Technical information
- Licensing authority: FCC
- Facility ID: 40636
- Class: C
- ERP: 100,000 watts
- HAAT: 454 meters (1490 feet)
- Repeater: 101.9 KFMH-FM1 (Rapid City)

Links
- Public license information: Public file; LMS;
- Webcast: Listen Live
- Website: kool1019fm.com

= KFMH =

KFMH (101.9 FM, "Kool 101.9") is a radio station licensed to serve Belle Fourche, South Dakota. The station serves Rapid City, South Dakota, with an on-channel broadcast booster licensed as KFMH-FM1. The station is owned by Mid-Century Radio. KFMH broadcasts a classic hits music format.

==History==
This station received its original construction permit for a new FM station broadcasting with 25,000 watts of effective radiated power at 102.1 MHz from the Federal Communications Commission on March 28, 2000—nearly six years after the application had been first filed. The new station was assigned the call letters KFMH by the FCC on May 7, 2002. KFMH received its license to cover from the FCC on September 10, 2003.

In April 2004, MAS Communications, Inc. (Mark A. Swendsen, president) agreed to sell this station to Laramie Mountain Broadcasting, LLC (Victor A. Michael, president) for a reported sale price of $250,000. The deal was approved by the FCC on June 4, 2004, and the transaction was consummated on June 25, 2004.

B102 logo

The station previously operated under the branding "B102" with a similar oldies music format.

In July 2004, the station received a new construction permit to change broadcast frequencies from 102.1 MHz to the current 101.9 MHz.

In June 2005, Laramie Mountain Broadcasting, LLC, had reached an agreement to sell this station to Bad Lands Broadcasting Company, Inc., for a reported sale price of $915,000. The deal was approved by the FCC on September 6, 2005.

However, the sale of KFMH was contingent upon Bad Lands Broadcasting Company acquiring KRKI from Michaels Radio Group and ongoing technical issues have forced Laramie Mountain Broadcasting to file for a series of 90-day "extension of consummation" approvals with the FCC. The latest such filing was made on December 21, 2009, and as such the sale was still pending at that point.
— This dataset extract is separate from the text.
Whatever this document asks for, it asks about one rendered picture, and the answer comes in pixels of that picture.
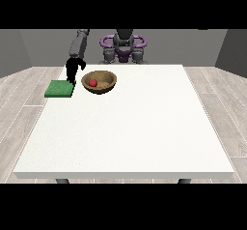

As part of this filing, Laramie Mountain Broadcasting and Bad Lands Broadcasting Company state that they have "resolved the interference issues that were delaying closing" and that both companies are "currently finalizing resolution of other outstanding issues".

The sale to Bad Lands Broadcasting was eventually consummated on May 17, 2013; the transaction involved Laramie Mountain Broadcasting acquiring KKAW and KREO from Bad Lands Broadcasting, in exchange for Bad Lands receiving KFMH and $100,000 from Laramie.

==Booster==

| Call sign | Frequency | City of license | FID | ERP (W) | Class | FCC info |
|---|---|---|---|---|---|---|
| KFMH-FM1 | 101.9 FM | Rapid City, South Dakota | 164913 | 1,000 | D | LMS |

==Previous logo==
 (KFMH's logo under previous "Oldies 101.9" branding)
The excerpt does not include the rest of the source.